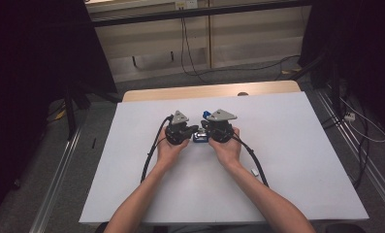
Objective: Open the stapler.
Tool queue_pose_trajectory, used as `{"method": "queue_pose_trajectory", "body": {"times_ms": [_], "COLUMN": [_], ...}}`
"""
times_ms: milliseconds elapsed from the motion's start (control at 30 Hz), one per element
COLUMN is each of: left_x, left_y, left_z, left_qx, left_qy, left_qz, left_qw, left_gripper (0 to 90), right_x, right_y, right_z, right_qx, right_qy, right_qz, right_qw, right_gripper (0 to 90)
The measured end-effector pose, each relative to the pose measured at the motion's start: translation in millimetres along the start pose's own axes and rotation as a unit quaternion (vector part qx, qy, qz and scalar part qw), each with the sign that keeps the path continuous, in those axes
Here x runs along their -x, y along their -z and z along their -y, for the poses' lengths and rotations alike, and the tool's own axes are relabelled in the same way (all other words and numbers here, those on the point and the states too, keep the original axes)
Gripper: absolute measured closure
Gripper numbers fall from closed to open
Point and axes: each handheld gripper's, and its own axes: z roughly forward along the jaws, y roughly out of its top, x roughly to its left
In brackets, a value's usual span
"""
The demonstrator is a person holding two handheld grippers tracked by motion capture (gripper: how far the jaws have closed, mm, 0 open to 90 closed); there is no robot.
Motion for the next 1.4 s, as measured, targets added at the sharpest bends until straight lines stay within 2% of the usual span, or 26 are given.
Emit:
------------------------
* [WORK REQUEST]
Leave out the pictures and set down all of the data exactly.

* [THE ANSWER]
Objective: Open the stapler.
Tool queue_pose_trajectory, used as `{"method": "queue_pose_trajectory", "body": {"times_ms": [_], "COLUMN": [_], ...}}`
"""
times_ms: milliseconds elapsed from the motion's start (control at 30 Hz), one per element
COLUMN is each of: left_x, left_y, left_z, left_qx, left_qy, left_qz, left_qw, left_gripper (0 to 90), right_x, right_y, right_z, right_qx, right_qy, right_qz, right_qw, right_gripper (0 to 90)
The measured end-effector pose, each relative to the pose measured at the motion's start: translation in millimetres along the start pose's own axes and rotation as a unit quaternion (vector part qx, qy, qz and scalar part qw), each with the sign that keeps the path continuous, in those axes
Here x runs along their -x, y along their -z and z along their -y, for the poses' lengths and rotations alike, and the tool's own axes are relabelled in the same way (all other words and numbers here, those on the point and the states too, keep the original axes)
Gripper: absolute measured closure
Gripper numbers fall from closed to open
Point and axes: each handheld gripper's, and its own axes: z roughly forward along the jaws, y roughly out of its top, x roughly to its left
In brackets, a value's usual span
"""
The demonstrator is a person holding two handheld grippers tracked by motion capture (gripper: how far the jaws have closed, mm, 0 open to 90 closed); there is no robot.
Motion for the next 1.4 s, as measured, targets added at the sharpest bends until straight lines stay within 2% of the usual span, or 26 are given.
Emit:

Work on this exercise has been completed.